Formato: Online Artículo Texto
Lenguaje:English
Publicado: AOSIS 2020
Materias:
Acceso en línea:https://www.ncbi.nlm.nih.gov/pmc/articles/PMC7479432/
https://www.ncbi.nlm.nih.gov/pubmed/32934907
http://dx.doi.org/10.4102/ajlm.v9i1.799
Descripción
Sumario:BACKGROUND: Thrombocytopenia is a common haematological disorder, characterised by platelet counts below 150 × 10(9)/L. The aetiology of thrombocytopenia is multifactorial; notably, in a misdiagnosis this condition may be due to pre-analytical laboratory artefacts. Knowledge about the common aetiology of thrombocytopenia will assist clinicians in decision-making and interpretation of laboratory tests and this may lead to prompt, adequate patient management and cost-saving measures. OBJECTIVE: This study determined the prevalence and aetiology of moderate and severe thrombocytopenia in a tertiary or quaternary laboratory in Durban, KwaZulu-Natal, South Africa. METHODS: We conducted a retrospective study at the Inkosi Albert Luthuli Central Hospital haematology laboratory between October 2015 and April 2016. A total of 2076 full blood count results with a platelet count of less than 100 × 10(9)/L were retrieved from the Inkosi Albert Luthuli Academic Hospital database. Laboratory data were extracted and matched with clinical data and used to identify the potential aetiology of thrombocytopenia. RESULTS: The prevalence of thrombocytopenia was 14.9% within the selected study period.

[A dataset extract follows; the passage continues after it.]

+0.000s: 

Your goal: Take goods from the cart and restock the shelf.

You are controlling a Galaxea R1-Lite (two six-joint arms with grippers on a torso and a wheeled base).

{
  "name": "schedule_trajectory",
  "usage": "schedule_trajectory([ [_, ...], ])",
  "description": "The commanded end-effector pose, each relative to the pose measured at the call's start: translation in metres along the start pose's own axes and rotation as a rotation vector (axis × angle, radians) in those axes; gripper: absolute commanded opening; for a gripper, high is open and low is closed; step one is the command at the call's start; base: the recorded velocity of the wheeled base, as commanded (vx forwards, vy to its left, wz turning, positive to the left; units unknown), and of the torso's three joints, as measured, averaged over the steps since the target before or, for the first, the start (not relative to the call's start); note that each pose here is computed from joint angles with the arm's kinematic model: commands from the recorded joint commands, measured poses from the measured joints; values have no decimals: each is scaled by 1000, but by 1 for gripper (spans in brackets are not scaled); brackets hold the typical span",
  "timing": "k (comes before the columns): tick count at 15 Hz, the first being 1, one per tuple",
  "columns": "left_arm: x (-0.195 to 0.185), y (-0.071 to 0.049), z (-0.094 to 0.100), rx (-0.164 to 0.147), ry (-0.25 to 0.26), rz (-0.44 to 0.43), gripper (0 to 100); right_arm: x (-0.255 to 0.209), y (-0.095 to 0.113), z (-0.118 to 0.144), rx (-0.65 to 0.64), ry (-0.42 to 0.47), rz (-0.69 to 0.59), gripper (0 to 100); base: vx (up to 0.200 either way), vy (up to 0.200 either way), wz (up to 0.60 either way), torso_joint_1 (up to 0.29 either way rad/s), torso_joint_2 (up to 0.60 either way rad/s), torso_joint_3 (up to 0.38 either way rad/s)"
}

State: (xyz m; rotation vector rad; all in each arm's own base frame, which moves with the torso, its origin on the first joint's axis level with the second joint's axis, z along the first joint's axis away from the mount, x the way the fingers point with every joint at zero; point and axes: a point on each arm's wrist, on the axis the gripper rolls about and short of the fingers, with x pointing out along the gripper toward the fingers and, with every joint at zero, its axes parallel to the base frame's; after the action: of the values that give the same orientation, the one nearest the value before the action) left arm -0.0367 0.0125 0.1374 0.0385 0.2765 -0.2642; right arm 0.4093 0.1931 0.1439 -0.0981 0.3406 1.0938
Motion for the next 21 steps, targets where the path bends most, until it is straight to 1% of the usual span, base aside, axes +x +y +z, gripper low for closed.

The haematology or oncology wards and clinic accounted for 55.2% of thrombocytopenia cases, whereas the adult and paediatric intensive care units accounted for 29.3%. Notably, 15.5% of thrombocytopenia cases were reported in non-haematology wards and clinics. The most common cause of thrombocytopenia was chemotherapy which accounted for 38.5% of all causes. CONCLUSION: In our tertiary and quaternary setting, thrombocytopenia in adults was most common in patients admitted to haematology and oncology wards. Moreover, chemotherapy-induced thrombocytopenia accounted for more than a third of all these cases.